■ **Directions**
Copy the entries below exactly. Images do not belong in the copy.

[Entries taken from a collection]
******

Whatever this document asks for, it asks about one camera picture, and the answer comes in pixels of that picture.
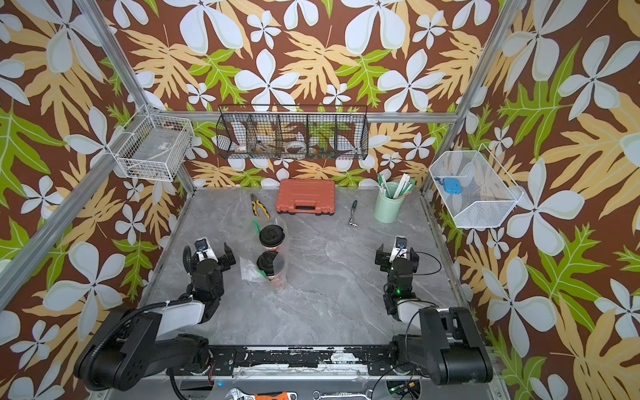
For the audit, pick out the black wire basket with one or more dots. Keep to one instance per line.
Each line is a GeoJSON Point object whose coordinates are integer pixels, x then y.
{"type": "Point", "coordinates": [293, 131]}

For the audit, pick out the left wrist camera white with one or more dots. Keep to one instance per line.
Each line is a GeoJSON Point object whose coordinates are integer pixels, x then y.
{"type": "Point", "coordinates": [203, 251]}

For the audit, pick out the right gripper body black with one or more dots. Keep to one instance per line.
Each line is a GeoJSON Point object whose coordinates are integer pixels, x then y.
{"type": "Point", "coordinates": [391, 287]}

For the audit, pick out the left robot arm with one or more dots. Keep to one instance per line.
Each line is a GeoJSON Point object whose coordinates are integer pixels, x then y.
{"type": "Point", "coordinates": [135, 343]}

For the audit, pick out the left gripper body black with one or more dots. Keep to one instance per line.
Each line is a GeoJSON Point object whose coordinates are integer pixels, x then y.
{"type": "Point", "coordinates": [220, 292]}

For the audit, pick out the red cup black lid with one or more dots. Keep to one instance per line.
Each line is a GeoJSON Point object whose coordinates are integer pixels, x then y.
{"type": "Point", "coordinates": [275, 265]}
{"type": "Point", "coordinates": [272, 237]}

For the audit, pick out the silver combination wrench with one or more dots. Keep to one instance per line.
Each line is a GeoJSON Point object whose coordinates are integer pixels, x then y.
{"type": "Point", "coordinates": [364, 395]}

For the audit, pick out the green handled screwdriver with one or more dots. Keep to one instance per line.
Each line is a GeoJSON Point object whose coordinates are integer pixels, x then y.
{"type": "Point", "coordinates": [351, 221]}

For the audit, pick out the white green straws bundle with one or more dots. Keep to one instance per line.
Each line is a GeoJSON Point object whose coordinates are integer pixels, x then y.
{"type": "Point", "coordinates": [396, 189]}

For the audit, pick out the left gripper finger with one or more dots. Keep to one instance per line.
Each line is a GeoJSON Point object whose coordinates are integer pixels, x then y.
{"type": "Point", "coordinates": [226, 260]}
{"type": "Point", "coordinates": [188, 260]}

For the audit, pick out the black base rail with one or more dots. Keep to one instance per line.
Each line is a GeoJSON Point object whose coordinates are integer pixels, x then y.
{"type": "Point", "coordinates": [364, 360]}

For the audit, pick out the red plastic tool case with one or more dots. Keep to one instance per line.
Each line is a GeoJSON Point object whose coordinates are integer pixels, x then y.
{"type": "Point", "coordinates": [306, 196]}

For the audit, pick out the green cup holder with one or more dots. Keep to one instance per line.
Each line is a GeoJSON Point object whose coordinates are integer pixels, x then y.
{"type": "Point", "coordinates": [387, 209]}

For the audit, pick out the white wire basket left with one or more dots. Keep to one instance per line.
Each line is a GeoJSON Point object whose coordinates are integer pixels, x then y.
{"type": "Point", "coordinates": [152, 145]}

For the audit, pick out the adjustable wrench orange handle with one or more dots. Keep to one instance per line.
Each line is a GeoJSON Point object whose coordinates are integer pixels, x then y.
{"type": "Point", "coordinates": [237, 394]}

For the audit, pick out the clear plastic carrier bag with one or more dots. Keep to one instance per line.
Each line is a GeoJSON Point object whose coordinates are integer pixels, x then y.
{"type": "Point", "coordinates": [263, 250]}

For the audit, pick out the blue object in basket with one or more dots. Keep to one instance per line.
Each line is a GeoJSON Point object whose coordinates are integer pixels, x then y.
{"type": "Point", "coordinates": [451, 186]}

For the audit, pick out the yellow handled pliers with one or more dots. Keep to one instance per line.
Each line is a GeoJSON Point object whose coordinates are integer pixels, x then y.
{"type": "Point", "coordinates": [259, 210]}

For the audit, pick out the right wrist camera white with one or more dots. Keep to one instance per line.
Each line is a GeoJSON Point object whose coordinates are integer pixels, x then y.
{"type": "Point", "coordinates": [400, 248]}

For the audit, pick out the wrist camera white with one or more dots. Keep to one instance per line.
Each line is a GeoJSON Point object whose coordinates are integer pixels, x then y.
{"type": "Point", "coordinates": [400, 248]}
{"type": "Point", "coordinates": [203, 251]}

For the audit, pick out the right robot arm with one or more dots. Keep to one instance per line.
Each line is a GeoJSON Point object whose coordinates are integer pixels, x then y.
{"type": "Point", "coordinates": [443, 342]}

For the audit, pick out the white mesh basket right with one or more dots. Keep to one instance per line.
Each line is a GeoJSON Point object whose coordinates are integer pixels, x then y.
{"type": "Point", "coordinates": [489, 193]}

******

■ **Reply to the exercise**
Whatever this document asks for, it asks about one camera picture, and the answer comes in pixels of that picture.
For the audit, pick out the black wire basket with one or more dots. Keep to one instance per line.
Each line is a GeoJSON Point object whose coordinates are integer pixels, x then y.
{"type": "Point", "coordinates": [293, 131]}

For the audit, pick out the left wrist camera white with one or more dots. Keep to one instance per line.
Each line is a GeoJSON Point object whose coordinates are integer pixels, x then y.
{"type": "Point", "coordinates": [203, 251]}

For the audit, pick out the right gripper body black with one or more dots. Keep to one instance per line.
Each line is a GeoJSON Point object whose coordinates are integer pixels, x then y.
{"type": "Point", "coordinates": [391, 287]}

For the audit, pick out the left robot arm with one or more dots. Keep to one instance per line.
Each line is a GeoJSON Point object whose coordinates are integer pixels, x then y.
{"type": "Point", "coordinates": [135, 343]}

For the audit, pick out the left gripper body black with one or more dots. Keep to one instance per line.
Each line is a GeoJSON Point object whose coordinates are integer pixels, x then y.
{"type": "Point", "coordinates": [220, 292]}

For the audit, pick out the red cup black lid with one or more dots. Keep to one instance per line.
Each line is a GeoJSON Point object whose coordinates are integer pixels, x then y.
{"type": "Point", "coordinates": [275, 265]}
{"type": "Point", "coordinates": [272, 237]}

For the audit, pick out the silver combination wrench with one or more dots. Keep to one instance per line.
Each line is a GeoJSON Point object whose coordinates are integer pixels, x then y.
{"type": "Point", "coordinates": [364, 395]}

For the audit, pick out the green handled screwdriver with one or more dots. Keep to one instance per line.
Each line is a GeoJSON Point object whose coordinates are integer pixels, x then y.
{"type": "Point", "coordinates": [351, 221]}

For the audit, pick out the white green straws bundle with one or more dots. Keep to one instance per line.
Each line is a GeoJSON Point object whose coordinates are integer pixels, x then y.
{"type": "Point", "coordinates": [396, 189]}

For the audit, pick out the left gripper finger with one or more dots. Keep to one instance per line.
Each line is a GeoJSON Point object whose coordinates are integer pixels, x then y.
{"type": "Point", "coordinates": [226, 260]}
{"type": "Point", "coordinates": [188, 260]}

For the audit, pick out the black base rail with one or more dots. Keep to one instance per line.
Each line is a GeoJSON Point object whose coordinates are integer pixels, x then y.
{"type": "Point", "coordinates": [364, 360]}

For the audit, pick out the red plastic tool case with one or more dots. Keep to one instance per line.
Each line is a GeoJSON Point object whose coordinates are integer pixels, x then y.
{"type": "Point", "coordinates": [306, 196]}

For the audit, pick out the green cup holder with one or more dots. Keep to one instance per line.
Each line is a GeoJSON Point object whose coordinates are integer pixels, x then y.
{"type": "Point", "coordinates": [387, 209]}

For the audit, pick out the white wire basket left with one or more dots. Keep to one instance per line.
Each line is a GeoJSON Point object whose coordinates are integer pixels, x then y.
{"type": "Point", "coordinates": [152, 145]}

For the audit, pick out the adjustable wrench orange handle with one or more dots. Keep to one instance per line.
Each line is a GeoJSON Point object whose coordinates are integer pixels, x then y.
{"type": "Point", "coordinates": [237, 394]}

For the audit, pick out the clear plastic carrier bag with one or more dots. Keep to one instance per line.
Each line is a GeoJSON Point object whose coordinates are integer pixels, x then y.
{"type": "Point", "coordinates": [263, 250]}

For the audit, pick out the blue object in basket with one or more dots. Keep to one instance per line.
Each line is a GeoJSON Point object whose coordinates are integer pixels, x then y.
{"type": "Point", "coordinates": [451, 186]}

For the audit, pick out the yellow handled pliers with one or more dots. Keep to one instance per line.
Each line is a GeoJSON Point object whose coordinates are integer pixels, x then y.
{"type": "Point", "coordinates": [259, 210]}

For the audit, pick out the right wrist camera white with one or more dots. Keep to one instance per line.
Each line is a GeoJSON Point object whose coordinates are integer pixels, x then y.
{"type": "Point", "coordinates": [400, 248]}

For the audit, pick out the wrist camera white with one or more dots. Keep to one instance per line.
Each line is a GeoJSON Point object whose coordinates are integer pixels, x then y.
{"type": "Point", "coordinates": [400, 248]}
{"type": "Point", "coordinates": [203, 251]}

For the audit, pick out the right robot arm with one or more dots. Keep to one instance per line.
Each line is a GeoJSON Point object whose coordinates are integer pixels, x then y.
{"type": "Point", "coordinates": [443, 342]}

For the audit, pick out the white mesh basket right with one or more dots. Keep to one instance per line.
Each line is a GeoJSON Point object whose coordinates are integer pixels, x then y.
{"type": "Point", "coordinates": [489, 193]}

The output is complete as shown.